Getting Started with kicad-sch-api

Welcome! This guide will help you understand and use kicad-sch-api in 15 minutes.

What is kicad-sch-api?

kicad-sch-api is a Python library that lets you create, read, and modify KiCAD schematic files programmatically. Think of it as β€œcode that writes circuit schematics” - instead of manually clicking and dragging in KiCAD’s schematic editor, you write Python code to build circuits.

Why Would You Use This?

1. Automate Repetitive Circuit Design

Have you ever needed to create 50 similar circuits with slight variations? Or generate test schematics for every combination of component values? This library makes that trivial:

import kicad_sch_api as ksa

# Generate 10 RC filter circuits with different values
for i, (r_val, c_val) in enumerate([(1000, 100e-9), (2200, 47e-9), ...]):
    sch = ksa.create_schematic(f"RC_Filter_{i+1}")
    sch.components.add("Device:R", f"R{i+1}", f"{r_val}", (100, 100))
    sch.components.add("Device:C", f"C{i+1}", f"{c_val*1e9:.0f}nF", (150, 100))
    sch.save(f"filter_{i+1}.kicad_sch")

2. Build Circuit Generation Tools

Create tools that generate circuits from specifications:

  • Convert truth tables to logic circuits

  • Generate power distribution networks automatically

  • Create test circuits from component datasheets

3. MCP Server Integration

Use the included MCP server to manipulate schematics programmatically through AI agents like Claude. The library provides 15 MCP tools for circuit generation via natural language.
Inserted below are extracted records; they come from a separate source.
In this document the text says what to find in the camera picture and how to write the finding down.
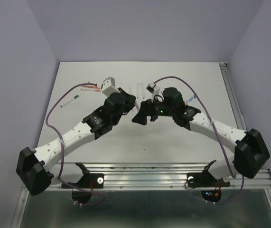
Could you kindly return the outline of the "yellow marker pen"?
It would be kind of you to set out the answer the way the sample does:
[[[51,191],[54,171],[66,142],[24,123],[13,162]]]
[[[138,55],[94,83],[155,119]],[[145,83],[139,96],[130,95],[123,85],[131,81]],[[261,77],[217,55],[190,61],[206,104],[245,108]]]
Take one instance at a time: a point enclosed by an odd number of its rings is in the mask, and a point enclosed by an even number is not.
[[[134,94],[131,95],[134,100],[134,107],[136,108],[137,112],[140,110],[140,106],[138,104],[137,98]]]

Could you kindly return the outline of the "green marker pen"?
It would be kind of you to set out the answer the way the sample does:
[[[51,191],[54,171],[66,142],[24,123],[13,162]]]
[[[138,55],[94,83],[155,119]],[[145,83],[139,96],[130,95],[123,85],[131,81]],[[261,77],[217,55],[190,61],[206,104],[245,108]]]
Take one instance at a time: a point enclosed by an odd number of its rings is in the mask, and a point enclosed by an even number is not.
[[[145,99],[145,87],[144,84],[141,84],[141,94],[142,94],[142,99]]]

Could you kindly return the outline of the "blue marker pen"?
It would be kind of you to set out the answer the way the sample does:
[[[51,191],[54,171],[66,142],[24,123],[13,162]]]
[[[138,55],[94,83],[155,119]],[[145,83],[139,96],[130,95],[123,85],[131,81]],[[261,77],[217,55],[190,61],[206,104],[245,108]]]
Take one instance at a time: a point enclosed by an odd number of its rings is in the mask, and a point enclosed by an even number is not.
[[[139,96],[140,96],[140,84],[137,83],[137,87],[136,87],[136,97],[137,97],[137,99],[139,99]]]

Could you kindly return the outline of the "long white green-tip pen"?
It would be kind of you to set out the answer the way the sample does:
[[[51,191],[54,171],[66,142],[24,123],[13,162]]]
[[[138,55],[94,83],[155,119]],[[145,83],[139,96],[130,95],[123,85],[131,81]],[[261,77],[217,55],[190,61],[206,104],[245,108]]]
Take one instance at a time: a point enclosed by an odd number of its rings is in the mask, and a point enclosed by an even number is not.
[[[70,100],[66,101],[65,103],[61,104],[60,107],[63,108],[65,106],[67,106],[68,104],[70,104],[71,102],[73,102],[75,99],[77,99],[79,97],[79,95],[75,95],[73,98],[71,98]]]

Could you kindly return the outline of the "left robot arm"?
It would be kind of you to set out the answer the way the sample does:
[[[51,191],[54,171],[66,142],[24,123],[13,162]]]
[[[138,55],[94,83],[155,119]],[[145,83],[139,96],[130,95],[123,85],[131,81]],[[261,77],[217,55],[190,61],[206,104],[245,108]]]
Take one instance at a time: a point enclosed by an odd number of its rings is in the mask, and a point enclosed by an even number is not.
[[[111,93],[104,104],[79,122],[72,130],[52,142],[33,150],[28,147],[19,153],[16,173],[32,196],[46,190],[54,175],[55,164],[79,147],[110,132],[134,106],[136,97],[121,88]]]

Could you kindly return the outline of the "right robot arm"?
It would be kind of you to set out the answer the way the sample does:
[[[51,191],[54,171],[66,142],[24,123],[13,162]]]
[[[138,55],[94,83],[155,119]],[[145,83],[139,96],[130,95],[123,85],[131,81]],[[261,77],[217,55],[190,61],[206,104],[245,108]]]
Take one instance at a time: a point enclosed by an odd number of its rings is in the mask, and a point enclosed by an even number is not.
[[[147,125],[148,117],[152,122],[160,116],[172,117],[178,126],[220,142],[234,154],[233,157],[208,163],[201,175],[204,184],[213,185],[223,177],[237,174],[252,179],[270,158],[259,131],[245,131],[209,120],[199,109],[186,105],[176,88],[166,88],[162,95],[161,101],[155,95],[152,99],[141,102],[132,122]]]

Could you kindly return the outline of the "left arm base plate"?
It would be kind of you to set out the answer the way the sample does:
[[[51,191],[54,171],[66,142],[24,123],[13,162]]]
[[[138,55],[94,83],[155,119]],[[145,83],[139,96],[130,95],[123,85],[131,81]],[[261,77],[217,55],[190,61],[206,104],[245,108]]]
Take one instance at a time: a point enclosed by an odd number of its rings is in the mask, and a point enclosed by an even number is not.
[[[90,174],[78,174],[74,176],[69,176],[70,179],[64,178],[64,181],[70,185],[73,185],[82,189],[89,189],[91,183],[93,184],[93,189],[102,189],[104,183],[103,173],[90,173]]]

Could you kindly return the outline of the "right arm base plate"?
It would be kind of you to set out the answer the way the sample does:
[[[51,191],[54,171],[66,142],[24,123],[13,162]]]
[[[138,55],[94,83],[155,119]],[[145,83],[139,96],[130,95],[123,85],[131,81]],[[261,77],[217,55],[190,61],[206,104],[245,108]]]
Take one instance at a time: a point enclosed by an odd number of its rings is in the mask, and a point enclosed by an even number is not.
[[[186,186],[193,188],[215,188],[215,187],[230,187],[230,182],[225,182],[223,179],[216,180],[209,174],[202,172],[194,172],[187,174]]]

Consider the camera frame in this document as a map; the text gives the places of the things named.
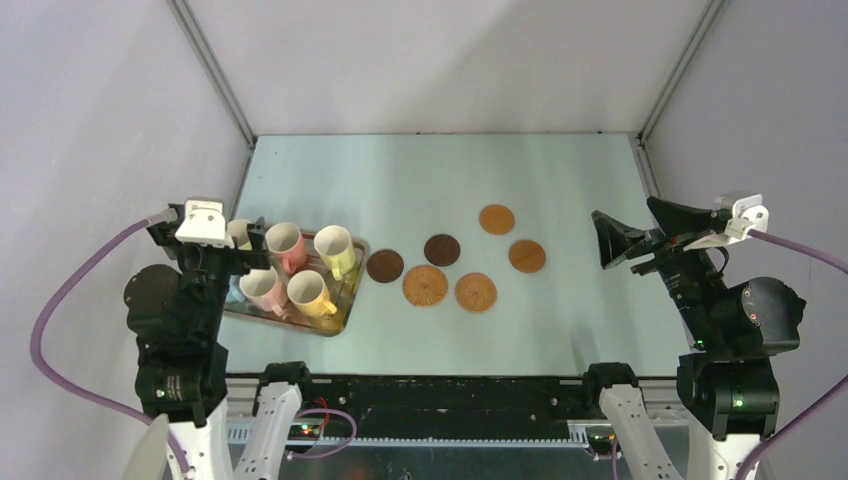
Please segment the light wooden coaster front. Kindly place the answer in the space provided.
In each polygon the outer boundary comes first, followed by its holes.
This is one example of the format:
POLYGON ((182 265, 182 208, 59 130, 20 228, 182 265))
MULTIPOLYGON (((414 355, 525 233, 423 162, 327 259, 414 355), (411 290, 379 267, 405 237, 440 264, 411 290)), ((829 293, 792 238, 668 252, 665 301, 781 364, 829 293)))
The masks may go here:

4. Circuit Analysis & Validation

Read existing schematics, analyze them, and generate reports:

sch = ksa.load_schematic("existing_design.kicad_sch")
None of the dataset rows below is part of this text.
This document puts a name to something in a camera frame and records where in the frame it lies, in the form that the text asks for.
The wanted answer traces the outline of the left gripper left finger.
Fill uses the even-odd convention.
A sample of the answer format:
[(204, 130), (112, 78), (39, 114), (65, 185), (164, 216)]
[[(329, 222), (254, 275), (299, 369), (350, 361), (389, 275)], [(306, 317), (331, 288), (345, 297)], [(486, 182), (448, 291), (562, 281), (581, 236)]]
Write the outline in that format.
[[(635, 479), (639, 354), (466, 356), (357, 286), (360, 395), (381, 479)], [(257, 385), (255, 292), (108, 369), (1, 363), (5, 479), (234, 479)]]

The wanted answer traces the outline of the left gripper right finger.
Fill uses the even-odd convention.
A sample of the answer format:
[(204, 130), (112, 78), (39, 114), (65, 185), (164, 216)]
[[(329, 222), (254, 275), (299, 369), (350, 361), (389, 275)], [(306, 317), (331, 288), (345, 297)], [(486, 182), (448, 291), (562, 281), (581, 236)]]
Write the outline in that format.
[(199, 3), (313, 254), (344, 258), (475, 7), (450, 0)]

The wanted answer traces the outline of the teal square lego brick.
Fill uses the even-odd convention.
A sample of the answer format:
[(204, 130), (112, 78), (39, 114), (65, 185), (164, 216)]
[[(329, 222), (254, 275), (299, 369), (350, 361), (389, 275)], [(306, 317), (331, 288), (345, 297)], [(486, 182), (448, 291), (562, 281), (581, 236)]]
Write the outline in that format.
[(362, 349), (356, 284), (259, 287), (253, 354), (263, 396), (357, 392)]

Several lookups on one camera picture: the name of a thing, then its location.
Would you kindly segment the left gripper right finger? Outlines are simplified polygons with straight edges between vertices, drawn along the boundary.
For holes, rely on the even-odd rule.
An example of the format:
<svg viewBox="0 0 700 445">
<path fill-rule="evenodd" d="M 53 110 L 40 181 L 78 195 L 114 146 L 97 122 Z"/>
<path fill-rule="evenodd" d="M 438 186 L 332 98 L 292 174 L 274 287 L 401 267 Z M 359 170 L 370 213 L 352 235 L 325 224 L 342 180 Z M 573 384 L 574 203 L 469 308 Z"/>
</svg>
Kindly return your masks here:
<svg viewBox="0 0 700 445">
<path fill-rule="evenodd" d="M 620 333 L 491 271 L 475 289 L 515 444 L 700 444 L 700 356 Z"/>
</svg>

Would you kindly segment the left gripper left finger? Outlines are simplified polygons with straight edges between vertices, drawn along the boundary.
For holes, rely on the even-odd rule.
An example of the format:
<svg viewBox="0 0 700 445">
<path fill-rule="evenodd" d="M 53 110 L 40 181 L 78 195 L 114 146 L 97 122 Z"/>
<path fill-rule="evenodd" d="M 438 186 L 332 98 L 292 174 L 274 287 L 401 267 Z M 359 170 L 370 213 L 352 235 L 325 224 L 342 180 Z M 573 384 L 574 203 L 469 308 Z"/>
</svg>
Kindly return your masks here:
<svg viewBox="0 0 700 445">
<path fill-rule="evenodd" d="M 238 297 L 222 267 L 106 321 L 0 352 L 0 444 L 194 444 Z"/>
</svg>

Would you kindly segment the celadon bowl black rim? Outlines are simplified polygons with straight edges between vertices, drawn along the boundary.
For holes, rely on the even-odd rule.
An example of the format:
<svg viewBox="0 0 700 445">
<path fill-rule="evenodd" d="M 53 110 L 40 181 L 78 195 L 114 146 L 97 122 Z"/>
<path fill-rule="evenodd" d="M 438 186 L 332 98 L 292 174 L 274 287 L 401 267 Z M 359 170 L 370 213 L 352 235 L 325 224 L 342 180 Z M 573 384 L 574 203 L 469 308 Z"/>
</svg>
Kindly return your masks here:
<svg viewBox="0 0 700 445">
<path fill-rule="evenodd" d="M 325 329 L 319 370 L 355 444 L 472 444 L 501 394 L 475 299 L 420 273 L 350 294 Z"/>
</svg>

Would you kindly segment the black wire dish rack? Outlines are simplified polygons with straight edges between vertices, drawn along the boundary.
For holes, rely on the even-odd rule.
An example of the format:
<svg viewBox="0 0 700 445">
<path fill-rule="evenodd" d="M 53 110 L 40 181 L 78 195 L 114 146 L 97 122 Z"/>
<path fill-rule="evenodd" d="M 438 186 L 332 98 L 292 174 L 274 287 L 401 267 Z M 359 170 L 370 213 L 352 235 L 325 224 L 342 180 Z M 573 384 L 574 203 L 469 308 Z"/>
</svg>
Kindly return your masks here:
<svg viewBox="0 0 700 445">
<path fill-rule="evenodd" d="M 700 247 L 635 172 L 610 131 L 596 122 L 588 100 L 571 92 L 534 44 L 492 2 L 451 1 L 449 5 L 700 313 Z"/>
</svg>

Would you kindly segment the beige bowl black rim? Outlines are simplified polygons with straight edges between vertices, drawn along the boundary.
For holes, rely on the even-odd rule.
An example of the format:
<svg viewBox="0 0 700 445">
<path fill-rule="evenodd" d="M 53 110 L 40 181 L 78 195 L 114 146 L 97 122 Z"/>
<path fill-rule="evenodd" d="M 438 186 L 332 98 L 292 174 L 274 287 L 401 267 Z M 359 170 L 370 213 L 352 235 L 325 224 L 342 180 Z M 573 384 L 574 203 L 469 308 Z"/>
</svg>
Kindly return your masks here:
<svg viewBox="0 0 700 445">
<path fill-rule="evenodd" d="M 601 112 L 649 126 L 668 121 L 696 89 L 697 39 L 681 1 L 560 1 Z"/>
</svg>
# Count components by type
resistors = sch.components.filter(lib_id="Device:R")
print(f"Found {len(resistors)} resistors")

# Find potential issues
for r in resistors:
    if "k" in r.value and float(r.value.replace("k", "")) > 100:
        print(f"Warning: {r.reference} has unusually high value")

Installation

# From PyPI (recommended)
pip install kicad-sch-api

# From source (for development)
git clone https://github.com/circuit-synth/kicad-sch-api.git
cd kicad-sch-api
uv pip install -e .

Your First Circuit (5 Minutes)

Let’s create a simple LED circuit with a resistor.
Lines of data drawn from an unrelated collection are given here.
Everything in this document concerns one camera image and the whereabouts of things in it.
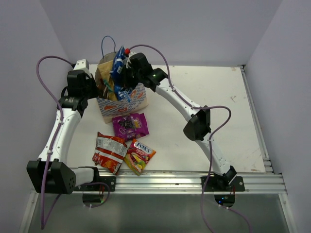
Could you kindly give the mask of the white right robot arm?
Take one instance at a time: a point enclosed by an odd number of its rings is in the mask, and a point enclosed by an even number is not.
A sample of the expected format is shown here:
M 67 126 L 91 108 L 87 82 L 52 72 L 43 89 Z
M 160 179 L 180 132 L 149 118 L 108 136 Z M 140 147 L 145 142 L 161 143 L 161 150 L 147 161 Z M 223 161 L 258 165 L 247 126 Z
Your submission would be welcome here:
M 228 110 L 228 108 L 225 106 L 201 107 L 191 101 L 172 83 L 170 72 L 152 68 L 143 53 L 130 53 L 126 67 L 135 81 L 165 98 L 184 117 L 187 122 L 183 129 L 184 135 L 202 149 L 210 162 L 207 184 L 224 191 L 231 188 L 237 172 L 226 160 L 214 140 L 214 134 L 220 128 L 212 130 L 210 127 L 211 109 Z

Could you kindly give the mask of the blue Doritos bag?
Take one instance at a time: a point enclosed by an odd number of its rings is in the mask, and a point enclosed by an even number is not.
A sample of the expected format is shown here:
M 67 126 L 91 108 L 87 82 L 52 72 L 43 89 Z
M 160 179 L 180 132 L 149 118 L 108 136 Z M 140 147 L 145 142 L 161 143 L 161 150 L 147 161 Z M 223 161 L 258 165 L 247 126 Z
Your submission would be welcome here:
M 130 94 L 133 91 L 133 88 L 130 87 L 129 84 L 126 84 L 126 62 L 127 62 L 127 55 L 125 53 L 124 46 L 121 46 L 120 49 L 114 56 L 112 61 L 112 68 L 110 73 L 110 77 L 113 80 L 114 87 L 113 92 L 118 101 L 123 99 L 128 99 L 130 101 Z

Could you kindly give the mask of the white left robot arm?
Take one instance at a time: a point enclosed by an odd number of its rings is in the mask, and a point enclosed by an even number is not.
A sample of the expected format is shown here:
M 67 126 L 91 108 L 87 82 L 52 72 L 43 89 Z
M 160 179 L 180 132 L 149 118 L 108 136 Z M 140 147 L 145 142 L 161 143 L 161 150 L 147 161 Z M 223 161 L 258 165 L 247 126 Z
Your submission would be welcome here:
M 74 68 L 67 74 L 68 85 L 59 99 L 55 123 L 46 146 L 35 161 L 26 167 L 37 193 L 71 194 L 78 186 L 97 190 L 101 178 L 97 168 L 67 166 L 67 156 L 73 134 L 88 100 L 98 96 L 98 88 L 88 68 Z

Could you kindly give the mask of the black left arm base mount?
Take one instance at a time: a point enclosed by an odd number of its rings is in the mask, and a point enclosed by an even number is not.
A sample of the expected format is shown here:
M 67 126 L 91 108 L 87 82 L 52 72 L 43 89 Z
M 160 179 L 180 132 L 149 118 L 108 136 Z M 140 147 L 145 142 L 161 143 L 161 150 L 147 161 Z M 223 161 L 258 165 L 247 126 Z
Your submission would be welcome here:
M 84 166 L 72 171 L 76 176 L 74 191 L 115 191 L 116 176 L 102 176 L 97 167 Z

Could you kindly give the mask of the brown Kettle chips bag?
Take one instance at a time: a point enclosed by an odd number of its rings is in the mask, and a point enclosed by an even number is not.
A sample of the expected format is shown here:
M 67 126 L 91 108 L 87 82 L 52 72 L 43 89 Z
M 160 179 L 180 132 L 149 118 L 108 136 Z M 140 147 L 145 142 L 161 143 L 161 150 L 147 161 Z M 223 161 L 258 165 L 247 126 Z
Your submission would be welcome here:
M 105 79 L 100 79 L 98 88 L 101 92 L 100 97 L 102 99 L 111 100 L 111 101 L 116 100 L 116 96 L 114 93 L 114 86 L 112 82 L 105 80 Z

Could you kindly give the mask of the purple candy bag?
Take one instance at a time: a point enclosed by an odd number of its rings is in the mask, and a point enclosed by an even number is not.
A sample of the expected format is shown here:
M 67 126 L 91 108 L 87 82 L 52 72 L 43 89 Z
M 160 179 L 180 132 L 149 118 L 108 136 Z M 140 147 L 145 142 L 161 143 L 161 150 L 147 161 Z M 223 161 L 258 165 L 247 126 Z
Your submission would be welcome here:
M 141 138 L 149 134 L 144 113 L 113 117 L 112 125 L 115 136 L 123 138 L 125 141 Z

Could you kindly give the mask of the tan kraft snack bag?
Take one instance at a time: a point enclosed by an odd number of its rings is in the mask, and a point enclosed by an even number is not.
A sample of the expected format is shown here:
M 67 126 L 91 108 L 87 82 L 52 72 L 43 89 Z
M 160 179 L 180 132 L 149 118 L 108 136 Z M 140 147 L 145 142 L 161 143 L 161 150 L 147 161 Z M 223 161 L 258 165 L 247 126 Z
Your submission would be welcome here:
M 99 62 L 97 69 L 96 69 L 96 72 L 95 72 L 95 81 L 96 81 L 97 87 L 100 83 L 100 79 L 108 80 L 108 81 L 112 82 L 113 86 L 114 86 L 114 81 L 110 75 L 110 71 L 112 69 L 112 63 L 113 63 L 113 59 L 108 60 L 106 58 L 102 59 Z

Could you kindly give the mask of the blue checkered paper bag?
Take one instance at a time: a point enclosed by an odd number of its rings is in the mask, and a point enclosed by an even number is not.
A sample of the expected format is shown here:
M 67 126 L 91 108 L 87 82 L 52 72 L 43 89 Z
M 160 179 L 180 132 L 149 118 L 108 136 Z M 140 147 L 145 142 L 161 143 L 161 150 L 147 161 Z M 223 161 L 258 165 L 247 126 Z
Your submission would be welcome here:
M 114 59 L 119 49 L 116 47 L 116 42 L 111 36 L 104 36 L 101 40 L 101 59 Z M 123 99 L 121 101 L 105 100 L 100 97 L 100 94 L 97 97 L 97 103 L 105 123 L 111 122 L 113 117 L 133 113 L 148 105 L 146 90 L 141 83 L 133 87 L 133 91 L 129 96 L 129 102 L 128 99 Z

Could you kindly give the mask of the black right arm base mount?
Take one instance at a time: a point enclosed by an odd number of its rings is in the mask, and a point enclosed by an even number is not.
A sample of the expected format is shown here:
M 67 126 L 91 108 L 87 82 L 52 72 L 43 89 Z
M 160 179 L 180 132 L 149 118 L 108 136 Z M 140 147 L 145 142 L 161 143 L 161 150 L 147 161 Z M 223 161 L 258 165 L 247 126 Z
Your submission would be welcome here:
M 227 173 L 218 175 L 212 172 L 208 178 L 207 184 L 204 183 L 207 176 L 200 177 L 201 186 L 205 192 L 225 192 L 225 191 L 245 191 L 244 181 L 242 176 L 238 176 L 234 168 L 230 168 Z

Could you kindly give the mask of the colourful Fox's candy bag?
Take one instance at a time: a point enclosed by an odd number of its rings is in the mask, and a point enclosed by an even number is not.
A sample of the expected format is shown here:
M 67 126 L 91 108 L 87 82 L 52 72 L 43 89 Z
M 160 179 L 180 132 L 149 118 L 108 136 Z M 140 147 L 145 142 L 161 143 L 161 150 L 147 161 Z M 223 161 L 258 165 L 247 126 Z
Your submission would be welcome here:
M 124 161 L 139 176 L 155 154 L 155 150 L 133 139 L 124 157 Z
Step 1: Create a New Schematic

import kicad_sch_api as ksa

# Create a blank schematic
sch = ksa.create_schematic("LED Circuit")

That’s it! You now have a valid KiCAD schematic in memory.

Step 2: Add Components

# Add an LED
led = sch.components.add(
    lib_id="Device:LED",          # KiCAD library and component
    reference="D1",               # Component reference (shown on schematic)
    value="RED",                  # Component value (shown on schematic)
    position=(100, 100),          # X, Y position in mm
    footprint="LED_SMD:LED_0805_2012Metric"  # PCB footprint
)

# Add a current-limiting resistor
resistor = sch.components.add(
    lib_id="Device:R",
    reference="R1",
    value="330",                  # 330 ohms
    position=(100, 80),           # Above the LED
    footprint="Resistor_SMD:R_0805_2012Metric"
)

Step 3: Connect Components with Wires

# Connect resistor pin 2 to LED pin 1 (anode)
sch.add_wire_between_pins("R1", "2", "D1", "1")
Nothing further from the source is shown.